Alongside the eminent speakers, also present for some of the day was the state Chief Minister of Uttarakhand, Mr Harish Rawatji. In his inaugural speech, he too reinforced to all the need to ensure palliative care for patients with terminal illnesses. The faculty all received momentos from him for their endeavours.





  The event finished with a banquet arranged by the IMA. All those attending the conference were treated to an evening of good food, music and entertainment. Everyone agreed the conference was a success and enjoyed the evening celebrations! Developing stronger links between the GPH team with eminent palliative care physicians from around India was another boon.
GPH team at the banquet
GPH team at the banquet
 



 

 

It is hoped that this event has changed people's opinions, increased their awareness of the need for pain control and palliative care, ease concerns about morphine prescribing and inspired some to work in the field and to take forward the endeavours of the small team of GPH and others who are passionate about palliative care. Time will tell! 
 


INDIA, Dehradun, June 9th, 2016
GPH Finds Home for Destitute Patient
The Ganga Prem Hospice was requested by Himalayan Institute Hospital Trust to find a home for a destitute patient who had been operated on at their hospital.



Leena in the GPH ambulance
Leena in the GPH ambulance
Sister Priyanka introduces Leena at Prem Dham
Sister Priyanka introduces Leena at Prem Dham
   

 

 

Leena Kumari is a 50 year old destitute lady with advanced ovarian cancer. She had undergone surgery at the HIHT cancer research institute but had nowhere to go after recovering from the operation. The GPH palliative care team were asked by the hospital authorities to find a place of stay for her after discharge. As the GPH inpatient facility is not yet ready the team searched for an alternative refuge for her. Finally she was accepted at the Prem Dham old age home in Dehradun where she was taken by the GPH team on 9th June.
 


INDIA, Chakrata, June 4th and 5th, 2016
GPH at Health Camp in Chakrata
Ganga Prem Hospice palliative care doctor and nurses assisted Rajiv  Gandhi Cancer Institute doctors at a health camp in Jaunsar, Chakrata, Uttarakhand on the first weekend of June. 





   

 

 

The camp was organized by Jaunsar Bawar Tribal Welfare Society  and a team of doctors from RGCI in Delhi were assisted by the GPH palliative care team in screening 115 of the patients for cancer at the camp which was held at Jaunsar, Chakrata in the Himalayan foothills. The camp is an annual affair and was attended by approximately 1200 patients from the nearby villages. Most of the patients had general ailments or eye problems however forty pap smears were taken at the camp and three other suspected cancer cases were identified. Three patients suffering from cancer received consultations and notes were taken by the GPH team who will follow up on the patients with cancer and those who were suspected of having the disease.



 


INDIA, Rishikesh, May 29th, 2016
May Clinic 2016
There were nine doctors with eight different specialties offering their services to patients at the May 29, 2016, charitable Cancer Clinic of Ganga Prem Hospice.
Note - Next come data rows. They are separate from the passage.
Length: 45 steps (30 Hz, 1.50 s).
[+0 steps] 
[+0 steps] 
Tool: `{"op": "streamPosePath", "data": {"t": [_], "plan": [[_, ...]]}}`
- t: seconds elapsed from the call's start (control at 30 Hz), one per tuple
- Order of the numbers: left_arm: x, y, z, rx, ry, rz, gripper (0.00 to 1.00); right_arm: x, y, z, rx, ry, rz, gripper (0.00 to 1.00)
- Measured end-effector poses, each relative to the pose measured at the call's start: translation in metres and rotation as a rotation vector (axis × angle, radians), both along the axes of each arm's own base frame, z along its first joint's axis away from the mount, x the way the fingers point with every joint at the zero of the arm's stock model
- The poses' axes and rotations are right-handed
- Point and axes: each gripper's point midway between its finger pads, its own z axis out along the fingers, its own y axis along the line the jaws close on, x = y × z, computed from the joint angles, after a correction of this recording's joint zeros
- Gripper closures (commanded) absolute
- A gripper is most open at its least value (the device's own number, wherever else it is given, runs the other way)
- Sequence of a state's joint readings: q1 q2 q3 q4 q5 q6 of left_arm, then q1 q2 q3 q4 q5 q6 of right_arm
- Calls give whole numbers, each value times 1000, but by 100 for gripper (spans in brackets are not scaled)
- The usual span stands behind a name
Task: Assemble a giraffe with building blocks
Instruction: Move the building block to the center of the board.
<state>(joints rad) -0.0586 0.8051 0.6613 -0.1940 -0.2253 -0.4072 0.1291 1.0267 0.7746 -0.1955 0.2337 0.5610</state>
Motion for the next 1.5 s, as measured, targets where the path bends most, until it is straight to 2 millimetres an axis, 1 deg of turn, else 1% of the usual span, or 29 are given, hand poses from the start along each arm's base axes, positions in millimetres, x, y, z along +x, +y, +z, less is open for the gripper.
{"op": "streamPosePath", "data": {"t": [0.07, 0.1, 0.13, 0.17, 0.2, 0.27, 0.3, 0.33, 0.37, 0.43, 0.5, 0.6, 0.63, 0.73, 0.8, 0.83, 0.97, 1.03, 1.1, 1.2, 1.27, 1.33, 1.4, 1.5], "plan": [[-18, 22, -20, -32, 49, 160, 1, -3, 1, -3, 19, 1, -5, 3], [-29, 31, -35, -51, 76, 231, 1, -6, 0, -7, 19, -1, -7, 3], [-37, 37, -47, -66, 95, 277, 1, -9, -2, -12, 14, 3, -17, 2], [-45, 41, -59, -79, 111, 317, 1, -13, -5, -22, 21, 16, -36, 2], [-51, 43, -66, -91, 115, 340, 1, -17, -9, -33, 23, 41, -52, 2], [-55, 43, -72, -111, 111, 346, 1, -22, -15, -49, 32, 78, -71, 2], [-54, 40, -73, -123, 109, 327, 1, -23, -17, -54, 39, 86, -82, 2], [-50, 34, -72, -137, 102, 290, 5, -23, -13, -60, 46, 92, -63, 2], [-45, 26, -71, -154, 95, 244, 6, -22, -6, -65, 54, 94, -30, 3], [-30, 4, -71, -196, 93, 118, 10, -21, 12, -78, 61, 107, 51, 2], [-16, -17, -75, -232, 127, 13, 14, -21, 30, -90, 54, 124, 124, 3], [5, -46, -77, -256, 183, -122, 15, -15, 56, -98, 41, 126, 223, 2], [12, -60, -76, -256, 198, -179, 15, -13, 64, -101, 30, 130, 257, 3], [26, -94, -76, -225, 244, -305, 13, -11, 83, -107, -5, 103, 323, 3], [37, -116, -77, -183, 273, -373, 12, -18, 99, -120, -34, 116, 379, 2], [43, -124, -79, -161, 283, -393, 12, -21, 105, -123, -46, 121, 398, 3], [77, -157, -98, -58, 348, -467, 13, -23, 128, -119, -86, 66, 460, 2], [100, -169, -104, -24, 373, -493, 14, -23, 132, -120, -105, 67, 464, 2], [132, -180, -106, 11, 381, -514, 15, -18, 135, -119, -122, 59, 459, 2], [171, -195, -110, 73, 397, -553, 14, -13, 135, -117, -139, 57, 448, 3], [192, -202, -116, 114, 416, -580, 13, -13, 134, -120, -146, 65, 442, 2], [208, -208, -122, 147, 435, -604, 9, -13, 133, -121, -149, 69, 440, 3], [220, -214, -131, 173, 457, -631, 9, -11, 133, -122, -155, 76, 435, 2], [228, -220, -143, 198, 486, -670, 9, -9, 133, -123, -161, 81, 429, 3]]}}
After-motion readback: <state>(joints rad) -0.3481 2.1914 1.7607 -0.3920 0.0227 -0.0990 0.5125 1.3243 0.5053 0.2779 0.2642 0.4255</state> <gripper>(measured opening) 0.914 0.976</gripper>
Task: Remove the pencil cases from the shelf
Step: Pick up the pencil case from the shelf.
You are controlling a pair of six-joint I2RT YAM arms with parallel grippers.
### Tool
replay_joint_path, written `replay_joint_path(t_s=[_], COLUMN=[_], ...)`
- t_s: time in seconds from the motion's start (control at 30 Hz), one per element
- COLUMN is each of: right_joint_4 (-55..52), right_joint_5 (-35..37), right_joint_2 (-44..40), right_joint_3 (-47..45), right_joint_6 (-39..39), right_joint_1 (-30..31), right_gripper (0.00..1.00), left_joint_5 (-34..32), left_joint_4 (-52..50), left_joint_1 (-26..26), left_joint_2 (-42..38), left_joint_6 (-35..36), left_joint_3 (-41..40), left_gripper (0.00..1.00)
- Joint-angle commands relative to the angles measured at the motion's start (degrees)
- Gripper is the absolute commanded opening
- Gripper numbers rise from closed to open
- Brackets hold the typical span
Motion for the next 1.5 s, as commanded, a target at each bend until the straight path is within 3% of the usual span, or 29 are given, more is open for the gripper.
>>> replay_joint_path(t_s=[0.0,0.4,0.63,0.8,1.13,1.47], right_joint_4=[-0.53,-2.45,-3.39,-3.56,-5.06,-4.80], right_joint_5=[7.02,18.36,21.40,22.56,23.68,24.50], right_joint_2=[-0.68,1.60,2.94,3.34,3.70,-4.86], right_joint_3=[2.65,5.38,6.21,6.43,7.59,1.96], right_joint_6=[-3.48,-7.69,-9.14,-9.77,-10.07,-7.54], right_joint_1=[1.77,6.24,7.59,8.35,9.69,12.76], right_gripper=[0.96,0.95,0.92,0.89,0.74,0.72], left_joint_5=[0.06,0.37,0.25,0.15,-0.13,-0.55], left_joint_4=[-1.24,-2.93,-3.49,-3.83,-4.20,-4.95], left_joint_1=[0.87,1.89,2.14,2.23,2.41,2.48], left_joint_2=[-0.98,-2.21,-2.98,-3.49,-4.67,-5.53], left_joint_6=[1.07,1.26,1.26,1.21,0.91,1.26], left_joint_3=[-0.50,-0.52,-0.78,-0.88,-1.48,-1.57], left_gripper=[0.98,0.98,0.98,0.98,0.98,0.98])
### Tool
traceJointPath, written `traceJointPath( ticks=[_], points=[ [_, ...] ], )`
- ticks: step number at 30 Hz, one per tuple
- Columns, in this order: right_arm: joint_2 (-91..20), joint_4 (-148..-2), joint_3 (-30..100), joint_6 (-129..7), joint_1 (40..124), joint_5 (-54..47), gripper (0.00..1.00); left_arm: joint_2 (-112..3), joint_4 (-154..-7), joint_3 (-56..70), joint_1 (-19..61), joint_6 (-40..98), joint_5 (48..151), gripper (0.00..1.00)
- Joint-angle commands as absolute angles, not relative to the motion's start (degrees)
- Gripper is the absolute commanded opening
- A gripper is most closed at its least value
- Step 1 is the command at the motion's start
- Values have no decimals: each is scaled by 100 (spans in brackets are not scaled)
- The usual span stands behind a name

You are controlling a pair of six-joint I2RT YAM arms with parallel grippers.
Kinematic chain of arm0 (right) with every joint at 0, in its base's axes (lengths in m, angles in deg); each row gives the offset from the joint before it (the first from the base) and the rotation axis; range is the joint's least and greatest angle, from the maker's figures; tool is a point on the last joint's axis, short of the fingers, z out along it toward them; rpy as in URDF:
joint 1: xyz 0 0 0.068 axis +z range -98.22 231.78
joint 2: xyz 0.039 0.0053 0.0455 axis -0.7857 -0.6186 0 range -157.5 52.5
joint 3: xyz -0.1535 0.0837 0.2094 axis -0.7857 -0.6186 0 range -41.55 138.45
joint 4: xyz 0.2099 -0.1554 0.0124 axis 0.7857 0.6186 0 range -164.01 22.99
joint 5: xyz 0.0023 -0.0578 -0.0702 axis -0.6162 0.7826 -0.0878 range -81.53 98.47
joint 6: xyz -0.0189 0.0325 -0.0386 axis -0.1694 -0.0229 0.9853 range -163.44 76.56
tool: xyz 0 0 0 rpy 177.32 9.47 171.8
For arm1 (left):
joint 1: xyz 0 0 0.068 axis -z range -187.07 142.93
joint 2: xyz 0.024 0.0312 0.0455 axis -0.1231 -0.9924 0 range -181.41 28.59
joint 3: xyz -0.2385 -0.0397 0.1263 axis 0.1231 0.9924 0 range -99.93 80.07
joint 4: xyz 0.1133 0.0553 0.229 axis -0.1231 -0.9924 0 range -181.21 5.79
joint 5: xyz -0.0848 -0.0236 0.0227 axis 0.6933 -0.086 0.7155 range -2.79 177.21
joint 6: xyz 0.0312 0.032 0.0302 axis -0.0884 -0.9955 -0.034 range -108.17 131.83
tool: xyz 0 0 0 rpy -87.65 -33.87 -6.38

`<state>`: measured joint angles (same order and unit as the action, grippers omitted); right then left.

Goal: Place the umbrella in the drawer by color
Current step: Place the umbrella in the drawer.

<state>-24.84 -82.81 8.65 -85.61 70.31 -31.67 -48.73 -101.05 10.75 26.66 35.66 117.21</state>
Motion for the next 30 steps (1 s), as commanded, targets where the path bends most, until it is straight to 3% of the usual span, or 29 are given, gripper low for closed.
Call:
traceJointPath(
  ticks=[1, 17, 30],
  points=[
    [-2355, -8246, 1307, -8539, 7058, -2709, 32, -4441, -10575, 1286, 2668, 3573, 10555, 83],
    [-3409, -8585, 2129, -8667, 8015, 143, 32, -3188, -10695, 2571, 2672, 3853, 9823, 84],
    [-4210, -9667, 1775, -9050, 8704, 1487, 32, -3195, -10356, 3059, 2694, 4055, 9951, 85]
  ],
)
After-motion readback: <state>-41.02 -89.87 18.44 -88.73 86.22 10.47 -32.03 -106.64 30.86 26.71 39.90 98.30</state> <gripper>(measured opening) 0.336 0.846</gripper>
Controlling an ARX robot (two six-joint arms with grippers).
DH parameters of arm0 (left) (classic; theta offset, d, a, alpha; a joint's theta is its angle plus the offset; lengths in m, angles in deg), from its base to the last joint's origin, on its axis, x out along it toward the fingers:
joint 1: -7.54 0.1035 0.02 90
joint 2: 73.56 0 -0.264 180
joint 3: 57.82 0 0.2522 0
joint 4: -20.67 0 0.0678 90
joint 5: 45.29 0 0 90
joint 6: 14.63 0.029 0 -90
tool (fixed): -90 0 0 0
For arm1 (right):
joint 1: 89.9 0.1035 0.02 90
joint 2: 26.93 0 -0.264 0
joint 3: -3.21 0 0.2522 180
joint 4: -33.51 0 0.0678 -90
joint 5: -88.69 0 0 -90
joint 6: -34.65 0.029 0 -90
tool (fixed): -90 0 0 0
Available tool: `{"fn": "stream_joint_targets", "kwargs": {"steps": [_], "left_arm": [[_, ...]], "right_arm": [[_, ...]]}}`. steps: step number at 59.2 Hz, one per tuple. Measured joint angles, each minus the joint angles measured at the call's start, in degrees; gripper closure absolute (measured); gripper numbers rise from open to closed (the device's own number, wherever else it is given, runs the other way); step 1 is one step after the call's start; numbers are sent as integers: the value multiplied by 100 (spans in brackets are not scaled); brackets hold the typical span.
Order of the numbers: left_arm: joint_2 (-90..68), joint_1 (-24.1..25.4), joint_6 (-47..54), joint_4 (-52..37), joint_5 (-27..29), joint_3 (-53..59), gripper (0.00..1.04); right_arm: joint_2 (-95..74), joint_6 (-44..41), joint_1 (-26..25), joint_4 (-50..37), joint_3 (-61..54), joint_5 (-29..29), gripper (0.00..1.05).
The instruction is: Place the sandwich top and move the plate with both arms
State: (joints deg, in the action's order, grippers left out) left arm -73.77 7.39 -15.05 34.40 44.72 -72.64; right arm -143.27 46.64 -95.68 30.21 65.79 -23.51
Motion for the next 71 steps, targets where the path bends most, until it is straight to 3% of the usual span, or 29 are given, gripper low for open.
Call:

A hundred and one patients were seen were seen at clinic, those with cancer and suspected cancer being in the majority (forty-eight malignancies and seven suspected cases) comprising fifty-four percent of the total number of patients seen. That Rishikesh has been experiencing squalls and thunderstorms, with one taking place just the previous night resulting in fallen trees and snapped electricity lines, did not seem to be a deterrent to patients who managed to arrive at the clinic even from some far-away places.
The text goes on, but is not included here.